It’s taken three years of huffing toxic fumes (cough), but it seems most of Louisville’s largest industrial plants finally are emitting fewer toxins. After learning certain pollutants were dangerously high (wheeze), city officials enacted the Strategic Toxic Air Reduction program in June 2005. Now, 30 of the city’s largest plants are in compliance. Although some pollutants have decreased (ah, deep breath), other chemicals — like chloroform and formaldehyde — remain prevalent (oh, gag).
The problem with kids today? In this case, perhaps it’s the teachers. A group of former educators — including one who threatened to bring a gun to school and another who called her students a bunch of assholes — is filing yet another lawsuit accusing JCPS of breach of contract. The 18 ex-teachers unsuccessfully sued earlier this year after administrators opted not to renew their contracts.
Gasoline retailers and wholesalers have 45 days to explain why Louisville drivers were on the brink of selling their first-born children to fill up their tanks. Attorney General Jack Conway subpoenaed local gas proprietors last week to find out why earlier this year prices were up to 40 cents higher in Louisville compared with nearby cities. The retailers and wholesalers have a month and a half to come up with a plausible excuse, although investigators already believe the reason is nothing more than market manipulation.

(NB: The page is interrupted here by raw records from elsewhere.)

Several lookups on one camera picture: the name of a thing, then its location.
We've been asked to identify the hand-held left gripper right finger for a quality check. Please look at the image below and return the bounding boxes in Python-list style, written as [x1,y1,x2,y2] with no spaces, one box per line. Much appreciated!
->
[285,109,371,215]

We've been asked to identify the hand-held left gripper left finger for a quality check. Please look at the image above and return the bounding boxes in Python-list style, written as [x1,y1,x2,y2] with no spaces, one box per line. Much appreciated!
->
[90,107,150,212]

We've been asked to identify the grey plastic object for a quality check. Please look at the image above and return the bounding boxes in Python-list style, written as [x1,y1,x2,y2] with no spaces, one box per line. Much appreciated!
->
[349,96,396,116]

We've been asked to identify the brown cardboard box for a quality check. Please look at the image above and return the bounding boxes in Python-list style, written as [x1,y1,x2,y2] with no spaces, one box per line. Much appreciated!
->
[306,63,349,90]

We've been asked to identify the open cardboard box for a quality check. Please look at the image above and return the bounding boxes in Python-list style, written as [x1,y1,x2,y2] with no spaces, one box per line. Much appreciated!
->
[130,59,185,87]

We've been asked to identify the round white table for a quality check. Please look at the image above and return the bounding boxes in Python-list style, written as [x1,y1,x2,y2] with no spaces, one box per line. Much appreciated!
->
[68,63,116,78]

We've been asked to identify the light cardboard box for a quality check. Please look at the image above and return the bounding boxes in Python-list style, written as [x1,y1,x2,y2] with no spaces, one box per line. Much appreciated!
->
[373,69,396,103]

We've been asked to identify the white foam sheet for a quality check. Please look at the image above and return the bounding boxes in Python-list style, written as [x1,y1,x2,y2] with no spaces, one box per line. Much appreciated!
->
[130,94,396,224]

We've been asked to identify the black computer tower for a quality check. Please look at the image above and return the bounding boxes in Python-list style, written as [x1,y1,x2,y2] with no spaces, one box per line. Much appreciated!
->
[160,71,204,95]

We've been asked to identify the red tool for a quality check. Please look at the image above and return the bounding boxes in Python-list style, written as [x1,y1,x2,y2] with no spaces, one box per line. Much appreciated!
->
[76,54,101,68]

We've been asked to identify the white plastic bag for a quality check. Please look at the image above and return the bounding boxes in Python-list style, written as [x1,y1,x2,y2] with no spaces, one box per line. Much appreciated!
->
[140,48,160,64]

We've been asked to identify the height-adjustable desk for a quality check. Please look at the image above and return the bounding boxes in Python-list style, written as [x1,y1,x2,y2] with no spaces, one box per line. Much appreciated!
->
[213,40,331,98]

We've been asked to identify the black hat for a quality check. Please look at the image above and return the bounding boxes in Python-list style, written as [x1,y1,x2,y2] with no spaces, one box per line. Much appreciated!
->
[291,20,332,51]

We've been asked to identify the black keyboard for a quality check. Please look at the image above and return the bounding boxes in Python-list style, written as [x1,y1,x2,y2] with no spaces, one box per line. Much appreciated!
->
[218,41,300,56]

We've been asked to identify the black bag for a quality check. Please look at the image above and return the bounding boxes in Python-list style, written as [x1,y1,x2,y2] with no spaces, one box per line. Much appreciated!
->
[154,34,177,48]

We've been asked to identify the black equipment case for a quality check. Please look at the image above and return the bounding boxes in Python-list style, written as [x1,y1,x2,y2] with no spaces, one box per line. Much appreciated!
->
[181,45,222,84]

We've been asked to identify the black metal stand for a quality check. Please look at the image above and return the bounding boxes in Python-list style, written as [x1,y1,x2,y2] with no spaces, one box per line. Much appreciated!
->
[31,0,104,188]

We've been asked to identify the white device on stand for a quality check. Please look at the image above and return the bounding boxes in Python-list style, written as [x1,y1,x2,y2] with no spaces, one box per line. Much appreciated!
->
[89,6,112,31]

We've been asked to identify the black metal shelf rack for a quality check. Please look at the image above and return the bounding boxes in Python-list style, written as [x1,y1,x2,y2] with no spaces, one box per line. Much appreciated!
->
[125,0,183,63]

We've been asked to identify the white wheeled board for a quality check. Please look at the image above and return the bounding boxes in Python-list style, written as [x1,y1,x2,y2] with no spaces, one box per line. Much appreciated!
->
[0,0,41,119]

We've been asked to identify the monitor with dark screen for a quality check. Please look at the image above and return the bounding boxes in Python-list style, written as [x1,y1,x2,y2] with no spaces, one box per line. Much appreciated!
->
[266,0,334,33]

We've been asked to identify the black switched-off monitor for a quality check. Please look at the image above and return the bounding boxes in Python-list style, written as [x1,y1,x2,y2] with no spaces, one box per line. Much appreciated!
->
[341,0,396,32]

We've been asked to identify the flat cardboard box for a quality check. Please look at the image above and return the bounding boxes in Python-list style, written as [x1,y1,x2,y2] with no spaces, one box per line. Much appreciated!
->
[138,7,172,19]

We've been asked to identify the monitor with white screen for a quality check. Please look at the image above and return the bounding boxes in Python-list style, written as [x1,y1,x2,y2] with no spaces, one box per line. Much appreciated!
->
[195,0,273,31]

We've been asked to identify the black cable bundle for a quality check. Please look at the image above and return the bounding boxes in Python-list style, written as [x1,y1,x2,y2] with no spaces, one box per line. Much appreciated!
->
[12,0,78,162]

Speaking of high-priced gasoline, TARC riders should be prepared for service cuts (which took effect Sunday) to offset the rising cost of diesel. By scaling back routes, transit officials hope to save nearly $1 million. Not only will some TARC riders have to walk farther to catch the bus, they’ll also have to pay more to ride, thanks to a fare increase also aimed at making up for — you guessed it — costly fuel.